Copy each line in the data below that contains the word "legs".

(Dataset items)
>>>

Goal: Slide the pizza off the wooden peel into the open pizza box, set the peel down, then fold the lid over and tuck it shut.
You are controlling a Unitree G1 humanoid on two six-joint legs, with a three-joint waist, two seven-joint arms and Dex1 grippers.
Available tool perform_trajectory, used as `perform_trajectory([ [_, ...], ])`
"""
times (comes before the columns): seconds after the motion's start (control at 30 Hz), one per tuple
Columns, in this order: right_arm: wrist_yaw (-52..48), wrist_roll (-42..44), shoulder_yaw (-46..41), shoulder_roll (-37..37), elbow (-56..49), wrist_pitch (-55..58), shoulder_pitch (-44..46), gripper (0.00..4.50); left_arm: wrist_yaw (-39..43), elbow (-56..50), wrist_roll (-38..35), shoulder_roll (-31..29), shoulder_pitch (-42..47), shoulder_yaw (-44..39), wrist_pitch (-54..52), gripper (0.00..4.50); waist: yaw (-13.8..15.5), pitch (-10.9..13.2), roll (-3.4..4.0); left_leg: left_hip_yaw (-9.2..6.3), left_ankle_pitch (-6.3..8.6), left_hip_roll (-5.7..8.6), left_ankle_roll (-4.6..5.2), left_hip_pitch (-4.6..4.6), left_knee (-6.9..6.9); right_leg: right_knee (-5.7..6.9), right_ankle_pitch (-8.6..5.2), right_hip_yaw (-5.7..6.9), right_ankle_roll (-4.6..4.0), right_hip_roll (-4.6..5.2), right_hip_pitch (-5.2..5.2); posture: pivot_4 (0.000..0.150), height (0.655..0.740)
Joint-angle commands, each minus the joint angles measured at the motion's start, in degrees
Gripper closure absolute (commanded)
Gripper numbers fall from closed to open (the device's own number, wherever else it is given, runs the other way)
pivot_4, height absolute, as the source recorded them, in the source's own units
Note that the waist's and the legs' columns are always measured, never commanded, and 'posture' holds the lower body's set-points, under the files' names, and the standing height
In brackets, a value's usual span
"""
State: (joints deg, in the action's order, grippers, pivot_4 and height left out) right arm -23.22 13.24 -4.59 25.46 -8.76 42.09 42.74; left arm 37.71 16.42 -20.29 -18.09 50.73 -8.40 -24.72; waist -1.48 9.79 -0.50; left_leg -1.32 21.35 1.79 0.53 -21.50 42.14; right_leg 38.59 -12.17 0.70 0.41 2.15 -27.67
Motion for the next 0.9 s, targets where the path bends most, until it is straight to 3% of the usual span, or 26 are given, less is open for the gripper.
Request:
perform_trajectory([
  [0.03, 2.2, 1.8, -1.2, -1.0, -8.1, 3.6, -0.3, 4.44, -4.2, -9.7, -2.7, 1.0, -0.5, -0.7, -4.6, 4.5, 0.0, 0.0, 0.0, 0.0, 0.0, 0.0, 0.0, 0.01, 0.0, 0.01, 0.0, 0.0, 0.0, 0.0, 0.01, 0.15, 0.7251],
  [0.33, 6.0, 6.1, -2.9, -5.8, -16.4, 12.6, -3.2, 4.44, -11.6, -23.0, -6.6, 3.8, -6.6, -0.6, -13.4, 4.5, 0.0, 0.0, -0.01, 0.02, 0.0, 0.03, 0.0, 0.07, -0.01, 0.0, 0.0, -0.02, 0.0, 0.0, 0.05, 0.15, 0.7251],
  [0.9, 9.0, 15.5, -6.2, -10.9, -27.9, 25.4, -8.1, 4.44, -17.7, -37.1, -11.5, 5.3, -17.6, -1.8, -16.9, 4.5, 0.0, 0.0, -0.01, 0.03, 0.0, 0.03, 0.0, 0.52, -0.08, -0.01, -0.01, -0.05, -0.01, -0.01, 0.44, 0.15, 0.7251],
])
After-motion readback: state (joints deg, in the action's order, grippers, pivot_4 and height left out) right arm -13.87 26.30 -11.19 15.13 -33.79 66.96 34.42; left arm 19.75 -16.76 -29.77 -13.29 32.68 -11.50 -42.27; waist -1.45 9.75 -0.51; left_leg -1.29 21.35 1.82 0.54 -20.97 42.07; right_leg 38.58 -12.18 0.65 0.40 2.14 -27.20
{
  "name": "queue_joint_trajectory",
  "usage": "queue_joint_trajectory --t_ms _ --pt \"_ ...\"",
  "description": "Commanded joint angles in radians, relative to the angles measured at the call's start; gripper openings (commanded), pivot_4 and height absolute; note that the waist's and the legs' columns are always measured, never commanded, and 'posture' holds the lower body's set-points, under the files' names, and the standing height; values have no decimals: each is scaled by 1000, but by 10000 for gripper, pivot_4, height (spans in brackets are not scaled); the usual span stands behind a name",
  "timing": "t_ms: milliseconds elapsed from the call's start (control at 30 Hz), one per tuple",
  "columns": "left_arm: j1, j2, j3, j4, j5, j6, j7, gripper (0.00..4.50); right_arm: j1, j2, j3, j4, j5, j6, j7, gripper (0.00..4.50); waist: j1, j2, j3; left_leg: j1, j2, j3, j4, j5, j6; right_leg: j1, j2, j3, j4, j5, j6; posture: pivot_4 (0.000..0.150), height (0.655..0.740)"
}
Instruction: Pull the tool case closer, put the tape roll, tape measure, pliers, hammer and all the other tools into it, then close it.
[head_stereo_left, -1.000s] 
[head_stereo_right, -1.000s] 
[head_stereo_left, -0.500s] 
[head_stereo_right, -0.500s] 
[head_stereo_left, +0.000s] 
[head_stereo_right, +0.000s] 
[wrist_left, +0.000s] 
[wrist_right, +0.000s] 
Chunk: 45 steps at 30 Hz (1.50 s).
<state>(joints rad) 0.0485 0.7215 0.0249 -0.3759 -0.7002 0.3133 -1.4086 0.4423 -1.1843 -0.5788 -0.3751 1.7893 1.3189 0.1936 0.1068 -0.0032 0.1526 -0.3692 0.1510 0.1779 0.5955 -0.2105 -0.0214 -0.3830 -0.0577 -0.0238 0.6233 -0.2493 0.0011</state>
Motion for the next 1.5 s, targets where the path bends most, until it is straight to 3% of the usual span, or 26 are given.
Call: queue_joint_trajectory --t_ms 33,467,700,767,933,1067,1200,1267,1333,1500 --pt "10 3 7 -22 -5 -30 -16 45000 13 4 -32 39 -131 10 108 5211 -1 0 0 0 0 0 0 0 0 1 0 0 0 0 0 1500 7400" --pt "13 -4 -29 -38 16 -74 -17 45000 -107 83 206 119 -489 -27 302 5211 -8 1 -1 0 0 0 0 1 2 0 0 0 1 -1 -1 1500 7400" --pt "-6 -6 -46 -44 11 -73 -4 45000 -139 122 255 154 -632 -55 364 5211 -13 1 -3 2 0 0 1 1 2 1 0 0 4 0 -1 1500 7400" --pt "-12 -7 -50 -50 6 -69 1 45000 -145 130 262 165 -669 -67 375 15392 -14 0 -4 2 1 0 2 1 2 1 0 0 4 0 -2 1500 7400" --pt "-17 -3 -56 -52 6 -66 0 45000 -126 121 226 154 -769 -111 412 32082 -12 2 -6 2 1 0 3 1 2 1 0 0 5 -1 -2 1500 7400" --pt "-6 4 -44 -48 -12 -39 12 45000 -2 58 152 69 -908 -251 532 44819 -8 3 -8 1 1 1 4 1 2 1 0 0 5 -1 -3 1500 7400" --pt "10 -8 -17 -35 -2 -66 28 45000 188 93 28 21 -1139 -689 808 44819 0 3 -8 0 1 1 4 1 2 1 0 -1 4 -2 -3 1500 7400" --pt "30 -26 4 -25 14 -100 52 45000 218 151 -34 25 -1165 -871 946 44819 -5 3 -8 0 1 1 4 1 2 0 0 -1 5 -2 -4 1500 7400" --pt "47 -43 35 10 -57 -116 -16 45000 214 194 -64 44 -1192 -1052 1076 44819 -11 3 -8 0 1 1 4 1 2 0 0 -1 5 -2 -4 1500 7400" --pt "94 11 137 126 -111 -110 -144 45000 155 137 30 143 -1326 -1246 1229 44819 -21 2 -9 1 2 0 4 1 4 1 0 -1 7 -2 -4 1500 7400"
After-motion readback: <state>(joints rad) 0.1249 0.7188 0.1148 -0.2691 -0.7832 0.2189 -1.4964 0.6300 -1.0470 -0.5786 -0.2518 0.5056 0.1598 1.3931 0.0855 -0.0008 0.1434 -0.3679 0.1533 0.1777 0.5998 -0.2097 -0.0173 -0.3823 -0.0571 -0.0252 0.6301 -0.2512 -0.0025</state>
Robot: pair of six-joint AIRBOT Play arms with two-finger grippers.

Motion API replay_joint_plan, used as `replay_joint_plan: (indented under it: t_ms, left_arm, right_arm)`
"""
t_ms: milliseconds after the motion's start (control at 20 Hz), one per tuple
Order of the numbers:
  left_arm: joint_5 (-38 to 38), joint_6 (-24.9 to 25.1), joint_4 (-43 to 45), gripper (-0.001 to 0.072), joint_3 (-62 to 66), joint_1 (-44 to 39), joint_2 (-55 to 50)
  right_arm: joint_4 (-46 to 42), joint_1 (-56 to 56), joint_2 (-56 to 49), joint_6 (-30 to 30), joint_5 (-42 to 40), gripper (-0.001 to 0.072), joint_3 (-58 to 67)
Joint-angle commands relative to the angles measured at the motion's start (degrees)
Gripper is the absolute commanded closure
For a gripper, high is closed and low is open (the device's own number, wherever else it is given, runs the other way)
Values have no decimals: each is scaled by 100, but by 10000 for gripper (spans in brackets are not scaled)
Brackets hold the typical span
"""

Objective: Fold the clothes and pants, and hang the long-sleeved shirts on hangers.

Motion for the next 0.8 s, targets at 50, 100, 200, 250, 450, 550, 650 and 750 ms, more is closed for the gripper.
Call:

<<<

## Answer below
You are controlling a Unitree G1 humanoid on two six-joint legs, with a three-joint waist, two seven-joint arms and Dex1 grippers.
Note that the waist's and the legs' columns are always measured, never commanded, and 'posture' holds the lower body's set-points, under the files' names, and the standing height
  "description": "Commanded joint angles in radians, relative to the angles measured at the call's start; gripper openings (commanded), pivot_4 and height absolute; note that the waist's and the legs' columns are always measured, never commanded, and 'posture' holds the lower body's set-points, under the files' names, and the standing height; values have no decimals: each is scaled by 1000, but by 10000 for gripper, pivot_4, height (spans in brackets are not scaled); the usual span stands behind a name",

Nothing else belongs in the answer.